··· Records
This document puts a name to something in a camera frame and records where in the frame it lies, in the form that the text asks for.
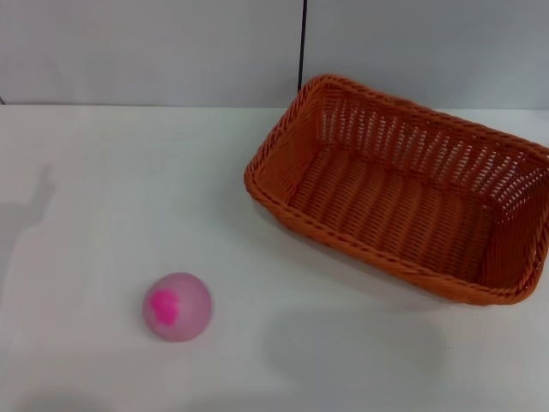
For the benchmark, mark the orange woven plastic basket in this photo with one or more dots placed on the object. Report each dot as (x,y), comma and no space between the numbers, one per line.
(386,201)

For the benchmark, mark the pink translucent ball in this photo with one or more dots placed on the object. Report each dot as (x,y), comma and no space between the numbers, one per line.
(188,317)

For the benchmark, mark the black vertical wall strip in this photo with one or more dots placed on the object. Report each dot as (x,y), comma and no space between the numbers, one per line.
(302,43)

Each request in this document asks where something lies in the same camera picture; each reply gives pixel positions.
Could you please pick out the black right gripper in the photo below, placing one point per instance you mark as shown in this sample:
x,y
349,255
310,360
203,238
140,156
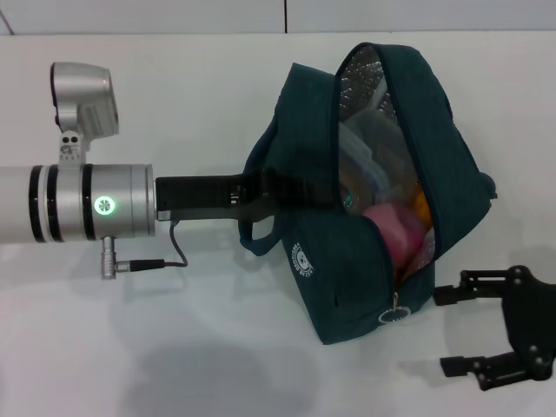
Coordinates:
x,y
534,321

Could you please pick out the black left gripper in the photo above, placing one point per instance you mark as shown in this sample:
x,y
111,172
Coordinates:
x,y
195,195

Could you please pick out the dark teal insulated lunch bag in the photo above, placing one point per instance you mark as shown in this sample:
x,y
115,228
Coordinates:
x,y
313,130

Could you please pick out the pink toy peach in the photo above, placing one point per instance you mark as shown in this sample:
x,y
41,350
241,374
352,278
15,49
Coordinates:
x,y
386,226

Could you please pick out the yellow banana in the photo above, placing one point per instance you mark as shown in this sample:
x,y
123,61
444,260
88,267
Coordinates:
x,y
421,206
······
··· Records
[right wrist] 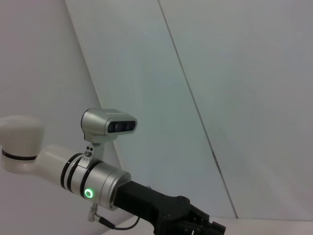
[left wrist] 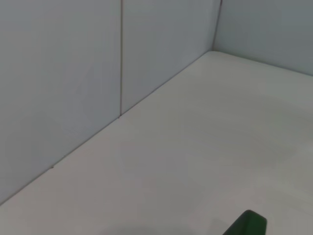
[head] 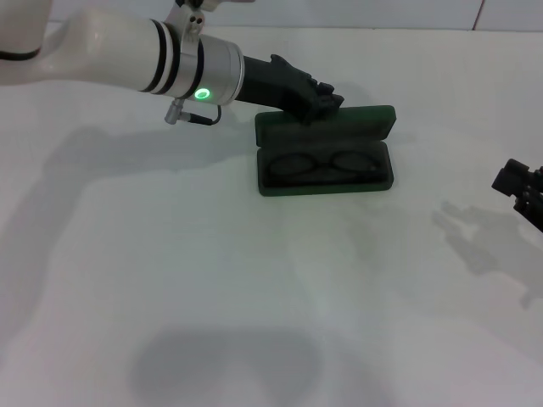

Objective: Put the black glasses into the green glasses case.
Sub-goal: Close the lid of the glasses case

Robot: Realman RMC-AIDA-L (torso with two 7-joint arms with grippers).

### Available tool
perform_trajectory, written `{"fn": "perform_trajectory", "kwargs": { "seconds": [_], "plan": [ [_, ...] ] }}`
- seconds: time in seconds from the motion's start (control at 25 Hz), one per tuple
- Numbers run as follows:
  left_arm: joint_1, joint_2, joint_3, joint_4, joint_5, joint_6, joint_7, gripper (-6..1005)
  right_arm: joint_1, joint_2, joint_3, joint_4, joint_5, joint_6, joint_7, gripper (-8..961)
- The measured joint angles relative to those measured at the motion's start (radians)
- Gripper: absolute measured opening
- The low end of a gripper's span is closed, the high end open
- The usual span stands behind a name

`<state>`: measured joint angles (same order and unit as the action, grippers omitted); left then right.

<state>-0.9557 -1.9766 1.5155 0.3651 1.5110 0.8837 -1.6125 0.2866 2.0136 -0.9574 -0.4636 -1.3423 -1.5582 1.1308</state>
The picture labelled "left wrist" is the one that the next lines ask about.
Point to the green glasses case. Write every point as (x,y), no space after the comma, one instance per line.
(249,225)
······
## Activity
What is asked for is an exact copy of the lines above from the one containing "For the benchmark, mark the black" through the one containing "Each request in", and only those.

## Result
For the benchmark, mark the black vertical wall strip in this photo with one or more dots placed on the object. Report each dot as (x,y), comma and no space between the numbers, one per line.
(302,43)

Each request in this document asks where something lies in the same camera picture; each reply gives pixel positions.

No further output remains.